第拾玖章
雨が降った次の日のアスファルトには、濡れた夜の記憶が薄く残っている。
職場に向かう足取りの下で、それが靴音に溶け、知らぬ間に街の音に紛れていく。
ひとつひとつの景色が、まるでどこかの劇場の背景画のように、冷たく静かに流れていた。
その日の帰り、駅の改札を抜けたところで、制服の警官がふたり、立っていた。
ただの巡回だったのかもしれない。けれど、ひとりの視線がこちらに触れた瞬間、その一歩が重くなった。
「ちょっとよろしいですか?」
間の悪いタイミング。あまりにも、出来過ぎたようにさえ感じる声だった。
職務質問。財布の中身、鞄の中身、そして名前と住所。淡々と応じた。
指先ひとつまで余計な動きはせず、声のトーンも意識して保った。
「最近、近くで変な事件が多くてね。ご協力、ありがとうございます」
何も咎められたわけじゃない。だが、その目は「記録している」目だった。
記憶のどこかに“残して”いく、そういう種類の視線。
――大丈夫。なにも問題はない。
一呼吸、心の奥で静かに繰り返す。頭の中で組み立てておいた仮面のまま、最後までやりきる。
彼らが去ったあと、脳裏に浮かんだのは「山の中のあの夜」ではなく、あの夜の、前だった。
***
同期の中でも一際目立っていた男がいた。大学の時からリーダー気質で、今も営業のトップに立ち続けていた。

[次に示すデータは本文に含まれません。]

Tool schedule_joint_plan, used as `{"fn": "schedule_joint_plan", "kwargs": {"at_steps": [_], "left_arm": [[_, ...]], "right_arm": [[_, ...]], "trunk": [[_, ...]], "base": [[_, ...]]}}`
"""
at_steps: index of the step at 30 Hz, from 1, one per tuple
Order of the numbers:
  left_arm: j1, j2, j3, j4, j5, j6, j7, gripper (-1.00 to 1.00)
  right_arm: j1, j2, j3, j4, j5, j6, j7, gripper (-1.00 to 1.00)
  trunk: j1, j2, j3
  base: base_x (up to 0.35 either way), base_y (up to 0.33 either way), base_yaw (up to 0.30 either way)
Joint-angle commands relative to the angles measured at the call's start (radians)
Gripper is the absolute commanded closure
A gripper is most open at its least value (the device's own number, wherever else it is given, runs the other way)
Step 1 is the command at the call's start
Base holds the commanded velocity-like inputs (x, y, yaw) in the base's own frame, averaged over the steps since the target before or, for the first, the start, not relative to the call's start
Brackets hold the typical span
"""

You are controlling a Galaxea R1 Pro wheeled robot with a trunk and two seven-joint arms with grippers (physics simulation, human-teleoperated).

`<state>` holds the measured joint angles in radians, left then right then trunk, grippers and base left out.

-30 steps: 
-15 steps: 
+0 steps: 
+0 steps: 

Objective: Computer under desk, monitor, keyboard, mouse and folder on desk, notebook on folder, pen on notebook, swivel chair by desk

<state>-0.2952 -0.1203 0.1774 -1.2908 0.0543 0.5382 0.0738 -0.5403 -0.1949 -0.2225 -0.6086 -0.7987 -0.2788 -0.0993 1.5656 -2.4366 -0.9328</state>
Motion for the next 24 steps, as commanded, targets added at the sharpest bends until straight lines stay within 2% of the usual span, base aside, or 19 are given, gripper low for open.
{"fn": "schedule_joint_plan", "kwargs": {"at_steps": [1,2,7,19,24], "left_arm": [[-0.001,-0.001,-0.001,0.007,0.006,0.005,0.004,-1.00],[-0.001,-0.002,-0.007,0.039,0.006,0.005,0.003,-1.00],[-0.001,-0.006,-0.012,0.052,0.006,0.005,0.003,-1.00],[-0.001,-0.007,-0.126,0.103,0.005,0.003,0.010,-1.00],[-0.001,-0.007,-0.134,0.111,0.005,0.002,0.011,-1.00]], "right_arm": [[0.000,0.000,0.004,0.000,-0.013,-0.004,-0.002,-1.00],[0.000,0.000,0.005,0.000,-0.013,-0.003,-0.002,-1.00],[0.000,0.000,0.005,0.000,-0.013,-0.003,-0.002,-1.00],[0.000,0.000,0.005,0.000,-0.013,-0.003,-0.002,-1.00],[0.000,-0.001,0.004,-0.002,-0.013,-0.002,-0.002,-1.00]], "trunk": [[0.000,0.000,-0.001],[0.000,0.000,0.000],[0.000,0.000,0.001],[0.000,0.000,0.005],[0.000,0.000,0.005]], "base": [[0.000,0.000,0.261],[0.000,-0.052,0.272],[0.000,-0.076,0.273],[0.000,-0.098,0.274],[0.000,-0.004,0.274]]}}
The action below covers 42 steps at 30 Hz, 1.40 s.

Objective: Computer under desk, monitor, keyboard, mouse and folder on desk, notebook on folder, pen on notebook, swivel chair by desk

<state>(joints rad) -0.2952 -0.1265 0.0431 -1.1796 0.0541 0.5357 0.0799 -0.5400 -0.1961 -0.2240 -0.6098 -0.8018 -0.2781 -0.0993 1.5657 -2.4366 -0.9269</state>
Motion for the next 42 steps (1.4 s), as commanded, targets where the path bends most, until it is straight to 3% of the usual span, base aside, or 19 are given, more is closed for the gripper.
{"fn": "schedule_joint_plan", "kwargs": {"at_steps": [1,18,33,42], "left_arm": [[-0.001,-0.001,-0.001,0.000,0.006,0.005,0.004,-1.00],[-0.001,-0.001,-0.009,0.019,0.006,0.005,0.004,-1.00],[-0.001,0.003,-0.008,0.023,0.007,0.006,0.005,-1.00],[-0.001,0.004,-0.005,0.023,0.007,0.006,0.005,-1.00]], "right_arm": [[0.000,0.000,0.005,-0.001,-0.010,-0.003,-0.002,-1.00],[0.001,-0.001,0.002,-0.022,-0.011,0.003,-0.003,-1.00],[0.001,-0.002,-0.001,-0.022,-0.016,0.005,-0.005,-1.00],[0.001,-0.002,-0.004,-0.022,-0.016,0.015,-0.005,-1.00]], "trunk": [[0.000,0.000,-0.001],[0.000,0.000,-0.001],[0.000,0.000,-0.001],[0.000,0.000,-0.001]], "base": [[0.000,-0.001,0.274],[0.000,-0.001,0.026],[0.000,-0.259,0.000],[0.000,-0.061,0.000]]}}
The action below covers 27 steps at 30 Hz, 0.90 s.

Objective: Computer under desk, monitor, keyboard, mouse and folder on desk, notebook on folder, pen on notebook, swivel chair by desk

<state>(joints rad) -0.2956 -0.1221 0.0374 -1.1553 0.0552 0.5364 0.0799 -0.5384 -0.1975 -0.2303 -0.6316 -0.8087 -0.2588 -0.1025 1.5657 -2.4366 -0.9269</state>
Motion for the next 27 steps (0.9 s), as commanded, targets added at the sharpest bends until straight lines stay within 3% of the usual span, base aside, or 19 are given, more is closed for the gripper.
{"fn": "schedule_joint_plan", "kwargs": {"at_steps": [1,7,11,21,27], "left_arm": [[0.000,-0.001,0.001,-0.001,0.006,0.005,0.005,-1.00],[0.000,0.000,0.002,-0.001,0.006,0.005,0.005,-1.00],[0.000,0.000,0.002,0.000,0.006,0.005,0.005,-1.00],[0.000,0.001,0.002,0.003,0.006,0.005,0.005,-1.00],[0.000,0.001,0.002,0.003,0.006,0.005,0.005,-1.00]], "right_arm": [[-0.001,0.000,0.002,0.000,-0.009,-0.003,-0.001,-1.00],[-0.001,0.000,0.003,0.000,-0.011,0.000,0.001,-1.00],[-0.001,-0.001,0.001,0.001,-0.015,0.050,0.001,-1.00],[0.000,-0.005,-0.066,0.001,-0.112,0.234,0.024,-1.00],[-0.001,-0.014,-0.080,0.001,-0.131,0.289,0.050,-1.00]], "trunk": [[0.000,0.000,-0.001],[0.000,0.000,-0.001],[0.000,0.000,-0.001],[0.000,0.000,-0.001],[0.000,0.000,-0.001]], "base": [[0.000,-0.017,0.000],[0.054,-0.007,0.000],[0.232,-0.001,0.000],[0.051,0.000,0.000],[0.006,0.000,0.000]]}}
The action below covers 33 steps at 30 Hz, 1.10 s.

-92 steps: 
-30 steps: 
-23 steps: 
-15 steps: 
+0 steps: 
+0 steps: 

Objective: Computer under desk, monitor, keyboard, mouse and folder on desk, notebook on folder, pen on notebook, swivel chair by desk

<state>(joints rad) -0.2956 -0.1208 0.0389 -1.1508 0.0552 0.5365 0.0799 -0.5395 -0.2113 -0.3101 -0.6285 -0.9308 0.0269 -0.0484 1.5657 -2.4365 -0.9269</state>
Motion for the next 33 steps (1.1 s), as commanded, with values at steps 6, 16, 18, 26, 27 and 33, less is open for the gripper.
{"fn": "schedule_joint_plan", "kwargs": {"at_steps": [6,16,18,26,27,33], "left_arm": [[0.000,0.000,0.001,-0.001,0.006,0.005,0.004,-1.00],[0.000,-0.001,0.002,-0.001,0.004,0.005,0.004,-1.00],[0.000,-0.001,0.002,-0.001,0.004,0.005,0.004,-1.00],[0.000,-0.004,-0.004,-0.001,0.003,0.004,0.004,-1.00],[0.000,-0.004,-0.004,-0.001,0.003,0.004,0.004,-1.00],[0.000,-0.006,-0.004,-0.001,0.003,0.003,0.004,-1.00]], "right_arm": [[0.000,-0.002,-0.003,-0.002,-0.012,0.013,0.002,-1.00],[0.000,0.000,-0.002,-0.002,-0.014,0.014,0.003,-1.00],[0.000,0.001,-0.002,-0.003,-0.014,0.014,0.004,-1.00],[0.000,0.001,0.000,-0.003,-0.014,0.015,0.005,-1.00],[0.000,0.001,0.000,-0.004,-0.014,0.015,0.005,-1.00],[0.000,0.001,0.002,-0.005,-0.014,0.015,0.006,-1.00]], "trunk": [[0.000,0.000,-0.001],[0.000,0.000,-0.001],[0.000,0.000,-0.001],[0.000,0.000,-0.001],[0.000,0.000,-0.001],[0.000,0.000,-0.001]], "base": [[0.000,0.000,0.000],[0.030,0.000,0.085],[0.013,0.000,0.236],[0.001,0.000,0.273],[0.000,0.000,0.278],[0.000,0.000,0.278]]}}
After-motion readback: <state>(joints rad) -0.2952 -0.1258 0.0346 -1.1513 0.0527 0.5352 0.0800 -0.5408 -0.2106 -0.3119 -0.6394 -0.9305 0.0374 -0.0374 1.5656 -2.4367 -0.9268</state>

けれど、彼の口調や笑い方、足を組む仕草のすべてが、ある人間と重なって見える瞬間があった。
――彼もまた、あのサークルにいた。
主犯格ではなかったが、沈黙していた人間だった。
傍観者という名の、加担者。
その顔を目にするたび、冷めた視界の奥で何かがゆっくり軋む。
「……最近、元気なさそうだな。仕事、きついか?」
その声には本心はなかった。優しさの仮面を被った社交辞令。
それがわかったから、主人公は静かに微笑んだ。そして、言葉を選んだ。
「今月で、辞めるんだ」
沈黙が一秒伸びた。相手の顔に走った微細な変化。その理由を、主人公は知っていた。
“あの事件”が、遠くのテレビの中で報道された夜、彼の顔がこわばっていたことも知っている。
その夜を境に、妙にこちらを気にするようになっていた。
「そうか……転職か。どこ行くんだ?」
「しばらく、ゆっくりするつもり」
それだけを残して、去った。
去り際、背中に刺さるような視線があったが、振り返ることはなかった。
もうこの場所に、未練はない。
***
小さなカフェの奥の席で、主人公は珈琲をひとくち啜った。
耳をすますと、隣の席で誰かがテレビのニュースに言及している。
「またあの事件、進展なしだってさ……いまだに逃げてんの、すごくない?」
誰かが言った。「プロの仕業かもな」
別の誰かが言った。「ただの復讐でしょ。昔の事件の」
主人公は微笑んだ。誰も真実には辿りつけない。
世の中はそこまでドラマチックじゃないし、正義も推理もただの物語だ。
窓の外に、灰色の灯りが浮かんでいた。
それは晴れ間でも雨でもなく、ただ均質に世界を包む、虚無の色だった。
***
夜、部屋の灯りを落とし、窓を開ける。
風が頬をなでるように吹いていく。遠くで犬が鳴き、車の走る音が滲む。
静かに思う。
この街に、まだ“気づいている”誰かがいるのか。
それとも、すべては風化して、過去になってしまったのか。
いや――それでいい。
思い出してもらう必要はない。
誰も知らずに、誰も気づかずに、自分だけが知っていればいい。
正義の名前など、どこにも要らない。
主人公は目を閉じた。
次の朝も、同じように始まる。それだけで、十分だった。